* PROBLEM TO SOLVE
Every line containing the word "examine" is to be copied from the data below.

Dataset items:
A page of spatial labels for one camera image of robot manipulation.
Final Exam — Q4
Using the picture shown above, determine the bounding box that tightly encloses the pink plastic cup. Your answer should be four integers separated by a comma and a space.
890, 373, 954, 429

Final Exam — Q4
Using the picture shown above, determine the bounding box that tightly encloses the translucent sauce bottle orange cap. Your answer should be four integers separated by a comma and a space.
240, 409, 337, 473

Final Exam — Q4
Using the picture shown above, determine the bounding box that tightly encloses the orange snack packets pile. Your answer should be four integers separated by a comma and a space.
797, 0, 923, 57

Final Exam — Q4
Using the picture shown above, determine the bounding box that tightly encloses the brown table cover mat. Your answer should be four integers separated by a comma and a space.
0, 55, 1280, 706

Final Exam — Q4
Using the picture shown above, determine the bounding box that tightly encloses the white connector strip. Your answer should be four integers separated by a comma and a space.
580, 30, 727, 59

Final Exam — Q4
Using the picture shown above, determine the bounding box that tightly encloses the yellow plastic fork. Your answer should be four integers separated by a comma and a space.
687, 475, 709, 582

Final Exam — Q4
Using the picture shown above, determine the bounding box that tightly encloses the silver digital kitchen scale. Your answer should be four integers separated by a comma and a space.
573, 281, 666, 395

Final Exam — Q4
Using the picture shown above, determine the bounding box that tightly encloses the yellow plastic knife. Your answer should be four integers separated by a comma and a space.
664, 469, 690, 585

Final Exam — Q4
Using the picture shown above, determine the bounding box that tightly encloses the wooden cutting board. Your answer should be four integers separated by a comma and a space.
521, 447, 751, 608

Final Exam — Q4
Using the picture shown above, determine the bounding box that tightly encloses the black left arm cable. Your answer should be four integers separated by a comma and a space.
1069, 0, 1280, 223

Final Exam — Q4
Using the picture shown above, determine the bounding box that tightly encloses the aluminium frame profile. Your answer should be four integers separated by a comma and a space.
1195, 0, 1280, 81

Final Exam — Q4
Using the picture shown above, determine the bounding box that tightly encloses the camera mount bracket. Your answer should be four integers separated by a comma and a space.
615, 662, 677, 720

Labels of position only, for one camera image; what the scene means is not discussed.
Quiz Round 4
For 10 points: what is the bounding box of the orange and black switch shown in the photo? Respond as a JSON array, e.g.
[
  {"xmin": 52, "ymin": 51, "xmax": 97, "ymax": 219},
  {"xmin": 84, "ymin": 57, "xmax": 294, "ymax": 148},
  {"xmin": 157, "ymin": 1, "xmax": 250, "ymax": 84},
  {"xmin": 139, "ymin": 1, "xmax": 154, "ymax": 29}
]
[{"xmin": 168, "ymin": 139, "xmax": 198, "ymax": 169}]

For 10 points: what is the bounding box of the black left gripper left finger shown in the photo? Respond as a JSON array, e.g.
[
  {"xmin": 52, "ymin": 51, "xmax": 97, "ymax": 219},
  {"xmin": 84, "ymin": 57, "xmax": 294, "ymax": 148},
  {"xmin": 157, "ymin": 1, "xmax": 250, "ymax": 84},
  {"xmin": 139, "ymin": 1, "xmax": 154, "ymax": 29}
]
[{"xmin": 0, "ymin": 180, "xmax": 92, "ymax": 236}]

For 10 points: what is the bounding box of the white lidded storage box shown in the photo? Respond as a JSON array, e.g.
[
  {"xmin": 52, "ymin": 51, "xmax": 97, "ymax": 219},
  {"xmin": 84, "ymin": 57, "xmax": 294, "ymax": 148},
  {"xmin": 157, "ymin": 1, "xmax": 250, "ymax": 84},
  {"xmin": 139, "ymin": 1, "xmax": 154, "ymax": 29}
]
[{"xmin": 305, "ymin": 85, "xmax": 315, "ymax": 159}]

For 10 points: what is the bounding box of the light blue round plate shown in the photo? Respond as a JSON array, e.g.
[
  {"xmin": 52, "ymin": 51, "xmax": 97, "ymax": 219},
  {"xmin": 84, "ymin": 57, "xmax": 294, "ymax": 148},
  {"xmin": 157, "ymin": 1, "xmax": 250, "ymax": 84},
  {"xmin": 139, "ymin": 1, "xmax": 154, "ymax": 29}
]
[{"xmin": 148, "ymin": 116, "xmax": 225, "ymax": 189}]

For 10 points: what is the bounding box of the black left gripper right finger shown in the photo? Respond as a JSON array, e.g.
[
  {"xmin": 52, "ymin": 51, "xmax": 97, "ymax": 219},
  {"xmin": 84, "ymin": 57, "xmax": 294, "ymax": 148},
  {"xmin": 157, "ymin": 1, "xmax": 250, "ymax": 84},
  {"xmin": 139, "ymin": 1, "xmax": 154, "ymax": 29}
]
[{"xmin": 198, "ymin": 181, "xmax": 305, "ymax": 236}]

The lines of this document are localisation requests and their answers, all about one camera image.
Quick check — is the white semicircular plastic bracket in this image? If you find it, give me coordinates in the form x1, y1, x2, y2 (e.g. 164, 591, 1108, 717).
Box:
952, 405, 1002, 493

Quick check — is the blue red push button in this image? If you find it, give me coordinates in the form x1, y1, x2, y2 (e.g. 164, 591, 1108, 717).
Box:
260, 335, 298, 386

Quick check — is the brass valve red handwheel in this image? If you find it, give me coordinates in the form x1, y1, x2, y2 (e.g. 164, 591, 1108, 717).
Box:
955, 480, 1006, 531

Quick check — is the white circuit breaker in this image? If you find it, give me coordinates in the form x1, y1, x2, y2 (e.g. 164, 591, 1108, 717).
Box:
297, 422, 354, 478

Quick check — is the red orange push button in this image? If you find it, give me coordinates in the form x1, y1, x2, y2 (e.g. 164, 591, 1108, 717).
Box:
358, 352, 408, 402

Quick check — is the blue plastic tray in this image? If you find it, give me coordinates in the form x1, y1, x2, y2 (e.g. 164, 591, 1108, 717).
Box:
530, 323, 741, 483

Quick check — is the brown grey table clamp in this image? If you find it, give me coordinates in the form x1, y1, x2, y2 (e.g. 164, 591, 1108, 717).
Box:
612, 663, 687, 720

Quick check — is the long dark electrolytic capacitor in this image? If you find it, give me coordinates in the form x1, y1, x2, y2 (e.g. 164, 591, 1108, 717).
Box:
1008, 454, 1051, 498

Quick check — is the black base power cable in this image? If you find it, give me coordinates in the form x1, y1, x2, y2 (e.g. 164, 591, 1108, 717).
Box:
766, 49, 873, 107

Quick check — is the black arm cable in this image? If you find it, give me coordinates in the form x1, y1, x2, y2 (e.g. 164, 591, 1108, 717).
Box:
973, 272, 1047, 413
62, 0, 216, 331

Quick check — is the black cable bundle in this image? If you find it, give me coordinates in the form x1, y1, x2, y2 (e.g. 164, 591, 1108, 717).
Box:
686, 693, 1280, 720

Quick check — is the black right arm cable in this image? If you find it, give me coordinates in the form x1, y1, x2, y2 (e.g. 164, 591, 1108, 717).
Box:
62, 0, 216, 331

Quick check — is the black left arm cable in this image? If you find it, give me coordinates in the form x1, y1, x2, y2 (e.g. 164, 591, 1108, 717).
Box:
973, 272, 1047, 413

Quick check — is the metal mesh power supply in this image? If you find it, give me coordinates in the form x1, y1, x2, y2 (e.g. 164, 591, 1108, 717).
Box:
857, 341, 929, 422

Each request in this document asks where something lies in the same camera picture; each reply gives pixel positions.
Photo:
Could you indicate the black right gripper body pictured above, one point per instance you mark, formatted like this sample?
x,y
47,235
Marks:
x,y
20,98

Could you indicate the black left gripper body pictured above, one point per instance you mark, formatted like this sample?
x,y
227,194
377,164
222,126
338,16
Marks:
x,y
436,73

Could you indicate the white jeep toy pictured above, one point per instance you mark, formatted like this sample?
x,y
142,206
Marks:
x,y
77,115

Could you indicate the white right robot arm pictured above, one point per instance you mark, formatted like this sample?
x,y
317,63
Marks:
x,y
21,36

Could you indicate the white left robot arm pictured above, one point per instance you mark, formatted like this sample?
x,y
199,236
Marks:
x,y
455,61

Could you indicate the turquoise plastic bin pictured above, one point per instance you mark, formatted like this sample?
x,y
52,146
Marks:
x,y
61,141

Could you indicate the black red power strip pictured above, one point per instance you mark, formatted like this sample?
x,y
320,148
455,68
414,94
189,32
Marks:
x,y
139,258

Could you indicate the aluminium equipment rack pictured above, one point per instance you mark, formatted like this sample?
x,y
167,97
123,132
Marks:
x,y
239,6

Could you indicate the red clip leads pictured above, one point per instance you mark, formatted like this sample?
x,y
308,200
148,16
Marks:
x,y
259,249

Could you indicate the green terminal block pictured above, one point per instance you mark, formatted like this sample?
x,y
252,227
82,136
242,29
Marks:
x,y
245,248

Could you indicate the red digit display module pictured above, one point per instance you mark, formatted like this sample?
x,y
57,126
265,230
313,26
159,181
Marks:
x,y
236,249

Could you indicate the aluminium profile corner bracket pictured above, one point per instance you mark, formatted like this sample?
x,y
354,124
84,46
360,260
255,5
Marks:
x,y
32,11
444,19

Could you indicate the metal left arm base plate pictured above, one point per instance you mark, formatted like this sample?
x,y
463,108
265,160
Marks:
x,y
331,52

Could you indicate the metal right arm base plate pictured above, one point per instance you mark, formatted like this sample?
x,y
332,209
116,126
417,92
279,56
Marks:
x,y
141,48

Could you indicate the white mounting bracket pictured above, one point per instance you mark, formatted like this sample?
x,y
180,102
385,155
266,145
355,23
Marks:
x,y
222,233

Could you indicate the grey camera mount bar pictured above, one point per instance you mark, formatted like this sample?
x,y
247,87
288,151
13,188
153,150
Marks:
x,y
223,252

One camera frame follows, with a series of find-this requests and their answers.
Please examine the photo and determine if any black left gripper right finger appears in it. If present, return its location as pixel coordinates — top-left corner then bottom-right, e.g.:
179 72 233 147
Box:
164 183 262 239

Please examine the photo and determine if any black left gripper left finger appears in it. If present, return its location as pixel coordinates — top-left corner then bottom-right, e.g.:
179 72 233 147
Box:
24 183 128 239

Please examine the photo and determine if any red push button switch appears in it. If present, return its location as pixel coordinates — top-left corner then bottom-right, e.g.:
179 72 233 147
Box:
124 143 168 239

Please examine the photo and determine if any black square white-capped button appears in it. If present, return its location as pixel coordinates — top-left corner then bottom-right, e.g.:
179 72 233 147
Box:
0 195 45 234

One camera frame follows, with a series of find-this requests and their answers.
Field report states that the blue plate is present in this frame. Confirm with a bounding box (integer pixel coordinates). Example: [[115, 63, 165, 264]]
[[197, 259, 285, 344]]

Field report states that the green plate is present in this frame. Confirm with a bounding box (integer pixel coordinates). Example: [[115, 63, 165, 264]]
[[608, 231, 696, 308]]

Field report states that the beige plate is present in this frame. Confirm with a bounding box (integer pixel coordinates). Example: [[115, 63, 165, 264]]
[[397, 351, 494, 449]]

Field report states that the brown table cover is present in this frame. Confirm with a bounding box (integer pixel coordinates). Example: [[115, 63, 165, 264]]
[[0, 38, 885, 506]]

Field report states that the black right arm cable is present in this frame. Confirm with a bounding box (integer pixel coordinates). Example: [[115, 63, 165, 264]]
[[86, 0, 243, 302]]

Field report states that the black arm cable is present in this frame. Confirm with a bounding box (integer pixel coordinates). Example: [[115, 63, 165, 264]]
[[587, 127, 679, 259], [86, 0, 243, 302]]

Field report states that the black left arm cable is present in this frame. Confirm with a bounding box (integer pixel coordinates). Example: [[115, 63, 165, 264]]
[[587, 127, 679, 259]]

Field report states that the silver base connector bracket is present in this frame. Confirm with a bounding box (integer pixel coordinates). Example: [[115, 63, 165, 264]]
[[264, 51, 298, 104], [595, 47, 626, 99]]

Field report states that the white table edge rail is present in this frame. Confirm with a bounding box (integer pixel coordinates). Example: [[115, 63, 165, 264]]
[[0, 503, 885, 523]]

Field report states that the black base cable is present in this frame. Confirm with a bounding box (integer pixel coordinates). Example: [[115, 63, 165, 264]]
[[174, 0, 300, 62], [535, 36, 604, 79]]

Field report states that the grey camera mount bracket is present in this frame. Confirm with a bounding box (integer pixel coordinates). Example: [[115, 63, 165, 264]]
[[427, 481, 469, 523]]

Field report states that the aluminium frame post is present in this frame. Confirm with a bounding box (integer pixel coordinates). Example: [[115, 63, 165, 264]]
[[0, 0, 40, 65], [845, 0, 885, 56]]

* RESPONSE TO THIS EXERCISE
Please examine the photo and determine if any black left gripper right finger appears in it. If present, return its location as pixel coordinates — top-left corner then bottom-right, e.g.:
Please examine the photo and determine if any black left gripper left finger appears in it. If present, return its location as pixel coordinates — top-left corner then bottom-right, e.g.:
Please examine the photo and determine if any red push button switch appears in it. If present, return its location as pixel coordinates — top-left corner then bottom-right, e.g.:
Please examine the photo and determine if any black square white-capped button appears in it. If present, return its location as pixel coordinates — top-left corner then bottom-right, e.g.:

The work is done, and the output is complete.